SNL Doesn't Think Women Are Funny Enough To Host The Emmys

Photo: Courtesy of Will Heath/NBC.
What gives, SNL? On Thursday, April 26, NBC announced that Saturday Night Live co-head writers and reigning “Weekend Update” anchors Colin Jost and Michael Che will be co-hosting the 70th Primetime Emmy Awards — to which, we say, sweet!
Except for the fact that there actually hasn’t been a female host for the autumnal awards show since 2011, when Glee’s Jane Lynch helmed the ceremony. (Recent hosts include Stephen Colbert, Jimmy Kimmel and two other SNL heavy-hitters, Seth Meyers and Andy Samberg).
While both Jost and Che have proved their comedy chops time and again on the iconic sketch show, given Hollywood’s current climate surrounding the #MeToo and Time's Up movements, it seems as though NBC could have given any of its female stars a chance to shine on television’s biggest night.

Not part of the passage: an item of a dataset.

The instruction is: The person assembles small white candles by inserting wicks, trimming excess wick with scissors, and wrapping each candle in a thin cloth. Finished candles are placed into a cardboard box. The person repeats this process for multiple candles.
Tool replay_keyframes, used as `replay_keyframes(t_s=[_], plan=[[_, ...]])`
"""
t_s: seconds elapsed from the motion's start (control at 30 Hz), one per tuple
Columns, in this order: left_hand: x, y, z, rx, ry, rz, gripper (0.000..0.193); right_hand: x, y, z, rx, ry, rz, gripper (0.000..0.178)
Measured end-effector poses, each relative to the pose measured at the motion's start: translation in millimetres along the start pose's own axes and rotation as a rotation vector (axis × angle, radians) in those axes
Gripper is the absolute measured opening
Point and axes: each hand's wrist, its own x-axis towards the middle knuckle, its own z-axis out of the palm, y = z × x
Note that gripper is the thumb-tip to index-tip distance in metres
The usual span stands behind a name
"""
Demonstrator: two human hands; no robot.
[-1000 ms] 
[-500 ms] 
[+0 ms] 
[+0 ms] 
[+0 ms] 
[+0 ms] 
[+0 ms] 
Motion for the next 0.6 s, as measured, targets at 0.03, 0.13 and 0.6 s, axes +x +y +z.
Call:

SNL’s Kate McKinnon, who has made the leap to the big screen in recent years with Ghostbusters and Rough Night, would be a good contender, as would Leslie Jones, whose Olympics commentary this past winter gave us plenty to cheer and laugh-cry moments. Add to that the fact that Che was criticized for his hostility toward women on social media just last month, and it’s no wonder that skeptics might raise an eyebrow over NBC’s picks.
Awards shows, after all, have been subject to plenty of scrutiny not just this past year, but over the past few years, given the push for more diversity and inclusivity in hosts, presenters, and nominees. (We all remember the #OscarsSoWhite controversy of 2016, which didn’t particularly seem to be solved at the following year’s painfully long ceremony).
And despite efforts to push for more inclusion in the very visible awards-show parade that ostensibly kicks off with the Emmys, progress is slow. As we made mention earlier this year, the number of women who have hosted major awards shows (sans a male co-host, mind you) is shockingly low. Only six women have collectively ever hosted the Emmys (Angela Lansbury, Ellen DeGeneres and Patricia Richardson), the Golden Globes (Tina Fey and Amy Poehler, together), and the Oscars (Ellen DeGeneres and Whoopi Goldberg).
But there are tiny glimmers of hope: Kristen Bell’s gig as the host of the Screen Actor Guild Awards in January rocked, as did the fact that all the presenters for the evening were women. Now if only that same estrogen-driven, kick-ass attitude could help us ease into what will undoubtedly be an eventful awards season this fall. We’ll be watching.